GORONTALO POST - Selama ini, kita terbiasa menggunakan tisu putih lembut dari bahan serat kayu.
Namun, seiring meningkatnya kesadaran akan lingkungan, banyak orang mulai beralih ke tisu bambu.
Tisu bambu terbuat dari serat alami bambu yang tumbuh cepat tanpa perlu pestisida.
Berbeda dari tisu konvensional, bahan bakunya bisa diperbarui dengan mudah dan lebih ramah lingkungan.
Bambu dapat tumbuh hingga satu meter per hari, sehingga menjadi sumber bahan yang berkelanjutan.
Selain itu, produksi tisu bambu menghasilkan jejak karbon yang lebih rendah dibanding tisu dari pohon.
Beberapa orang mengaku beralih ke tisu bambu karena ingin mengurangi penebangan hutan.
Menariknya, tisu bambu juga memiliki tekstur yang halus dan kuat meski tanpa pemutih kimia.
Proses produksinya biasanya tidak menggunakan klorin, sehingga lebih aman bagi kulit sensitif.
Baca Juga: Hal Ini Bikin Rambut Rontok!
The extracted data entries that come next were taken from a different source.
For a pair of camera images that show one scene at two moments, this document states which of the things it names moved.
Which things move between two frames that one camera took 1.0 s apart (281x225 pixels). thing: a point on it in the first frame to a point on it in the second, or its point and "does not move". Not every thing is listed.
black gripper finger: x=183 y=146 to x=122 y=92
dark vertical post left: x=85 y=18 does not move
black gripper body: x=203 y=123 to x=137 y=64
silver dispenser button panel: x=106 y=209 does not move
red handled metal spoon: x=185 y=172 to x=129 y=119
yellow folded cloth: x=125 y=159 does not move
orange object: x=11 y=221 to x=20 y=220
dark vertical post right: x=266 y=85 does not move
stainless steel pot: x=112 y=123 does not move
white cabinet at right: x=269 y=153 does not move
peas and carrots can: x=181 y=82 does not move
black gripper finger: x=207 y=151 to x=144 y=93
Jangan-Jangan Kebiasaan Kamu?
Banyak pengguna merasakan perbedaan setelah mengganti tisu biasa dengan tisu bambu.
Kulit jadi tidak mudah iritasi, terutama bagi yang sering bersin atau memiliki alergi ringan.
Selain itu, tisu bambu lebih cepat terurai di alam, sehingga mengurangi sampah nonbiodegradable.
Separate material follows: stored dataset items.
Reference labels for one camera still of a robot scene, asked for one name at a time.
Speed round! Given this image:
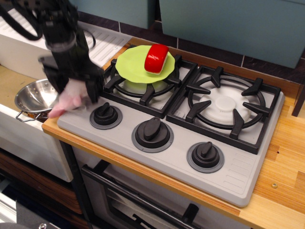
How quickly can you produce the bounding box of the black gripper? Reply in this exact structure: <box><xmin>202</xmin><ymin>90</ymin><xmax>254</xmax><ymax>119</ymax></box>
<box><xmin>39</xmin><ymin>46</ymin><xmax>104</xmax><ymax>104</ymax></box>

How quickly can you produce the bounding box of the pink plush bunny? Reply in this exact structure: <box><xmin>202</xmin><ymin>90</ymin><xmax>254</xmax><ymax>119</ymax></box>
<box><xmin>48</xmin><ymin>79</ymin><xmax>89</xmax><ymax>118</ymax></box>

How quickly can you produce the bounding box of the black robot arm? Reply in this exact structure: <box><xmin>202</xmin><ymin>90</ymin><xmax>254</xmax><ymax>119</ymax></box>
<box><xmin>0</xmin><ymin>0</ymin><xmax>103</xmax><ymax>103</ymax></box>

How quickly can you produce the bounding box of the black left stove knob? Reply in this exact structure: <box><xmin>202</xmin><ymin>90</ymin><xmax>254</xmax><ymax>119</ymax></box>
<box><xmin>90</xmin><ymin>102</ymin><xmax>123</xmax><ymax>130</ymax></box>

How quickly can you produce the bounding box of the black stove knob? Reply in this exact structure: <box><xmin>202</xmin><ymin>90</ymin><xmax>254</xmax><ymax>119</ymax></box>
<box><xmin>90</xmin><ymin>102</ymin><xmax>123</xmax><ymax>130</ymax></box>
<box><xmin>187</xmin><ymin>142</ymin><xmax>224</xmax><ymax>174</ymax></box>
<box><xmin>132</xmin><ymin>117</ymin><xmax>174</xmax><ymax>153</ymax></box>

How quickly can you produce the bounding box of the steel colander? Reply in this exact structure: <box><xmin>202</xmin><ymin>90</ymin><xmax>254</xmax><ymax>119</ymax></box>
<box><xmin>14</xmin><ymin>79</ymin><xmax>59</xmax><ymax>122</ymax></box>

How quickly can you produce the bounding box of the green plastic plate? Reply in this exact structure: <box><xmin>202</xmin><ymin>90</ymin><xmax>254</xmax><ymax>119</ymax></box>
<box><xmin>115</xmin><ymin>45</ymin><xmax>175</xmax><ymax>83</ymax></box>

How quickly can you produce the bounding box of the white toy sink unit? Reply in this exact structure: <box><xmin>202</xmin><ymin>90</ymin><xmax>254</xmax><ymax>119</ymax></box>
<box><xmin>0</xmin><ymin>4</ymin><xmax>133</xmax><ymax>183</ymax></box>

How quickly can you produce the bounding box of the red white toy sushi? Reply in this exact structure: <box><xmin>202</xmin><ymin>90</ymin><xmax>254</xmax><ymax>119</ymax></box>
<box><xmin>144</xmin><ymin>44</ymin><xmax>169</xmax><ymax>74</ymax></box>

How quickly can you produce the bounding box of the black middle stove knob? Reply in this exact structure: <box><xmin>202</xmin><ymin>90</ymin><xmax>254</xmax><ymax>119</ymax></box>
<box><xmin>132</xmin><ymin>117</ymin><xmax>174</xmax><ymax>153</ymax></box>

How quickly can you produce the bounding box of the black left burner grate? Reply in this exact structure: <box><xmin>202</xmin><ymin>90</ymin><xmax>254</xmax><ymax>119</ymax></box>
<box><xmin>102</xmin><ymin>55</ymin><xmax>198</xmax><ymax>118</ymax></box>

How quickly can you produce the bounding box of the black burner grate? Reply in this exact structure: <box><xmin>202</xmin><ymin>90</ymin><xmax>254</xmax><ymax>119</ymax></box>
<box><xmin>102</xmin><ymin>55</ymin><xmax>198</xmax><ymax>118</ymax></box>
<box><xmin>166</xmin><ymin>65</ymin><xmax>285</xmax><ymax>155</ymax></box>

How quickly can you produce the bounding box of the toy oven door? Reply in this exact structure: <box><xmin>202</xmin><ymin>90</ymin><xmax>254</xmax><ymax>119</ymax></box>
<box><xmin>81</xmin><ymin>160</ymin><xmax>199</xmax><ymax>229</ymax></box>

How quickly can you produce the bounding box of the grey toy stove top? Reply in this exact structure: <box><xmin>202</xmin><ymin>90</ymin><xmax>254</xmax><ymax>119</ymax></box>
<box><xmin>57</xmin><ymin>59</ymin><xmax>286</xmax><ymax>208</ymax></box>

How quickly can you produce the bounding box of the black right stove knob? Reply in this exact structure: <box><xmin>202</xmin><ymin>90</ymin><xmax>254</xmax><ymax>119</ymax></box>
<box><xmin>187</xmin><ymin>142</ymin><xmax>224</xmax><ymax>174</ymax></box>

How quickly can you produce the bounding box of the black right burner grate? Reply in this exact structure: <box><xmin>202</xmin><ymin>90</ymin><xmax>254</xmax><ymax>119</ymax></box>
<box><xmin>166</xmin><ymin>65</ymin><xmax>285</xmax><ymax>155</ymax></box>

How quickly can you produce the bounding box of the black cable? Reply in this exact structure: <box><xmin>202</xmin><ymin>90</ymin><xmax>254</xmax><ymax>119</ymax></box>
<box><xmin>0</xmin><ymin>4</ymin><xmax>43</xmax><ymax>41</ymax></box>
Beberapa produsen bahkan membuat kemasannya dari bahan daur ulang, menambah nilai ramah lingkungan.
Tisu bambu juga dinilai lebih higienis karena sifat antibakteri alami dari bambu.
Hal inilah yang membuat tisu bambu makin populer di kalangan keluarga muda dan pecinta produk alami.
Namun, ada juga yang menilai harga tisu bambu sedikit lebih mahal dibanding tisu biasa.
Meski begitu, banyak orang menganggap harga tersebut sepadan dengan manfaat dan dampak positifnya bagi bumi.
Perubahan kecil seperti mengganti jenis tisu bisa jadi langkah besar menuju gaya hidup berkelanjutan.
Jadi, kalau kamu ingin hidup lebih ramah lingkungan, mulai dari tisu bambu bisa jadi awal yang sederhana tapi bermakna.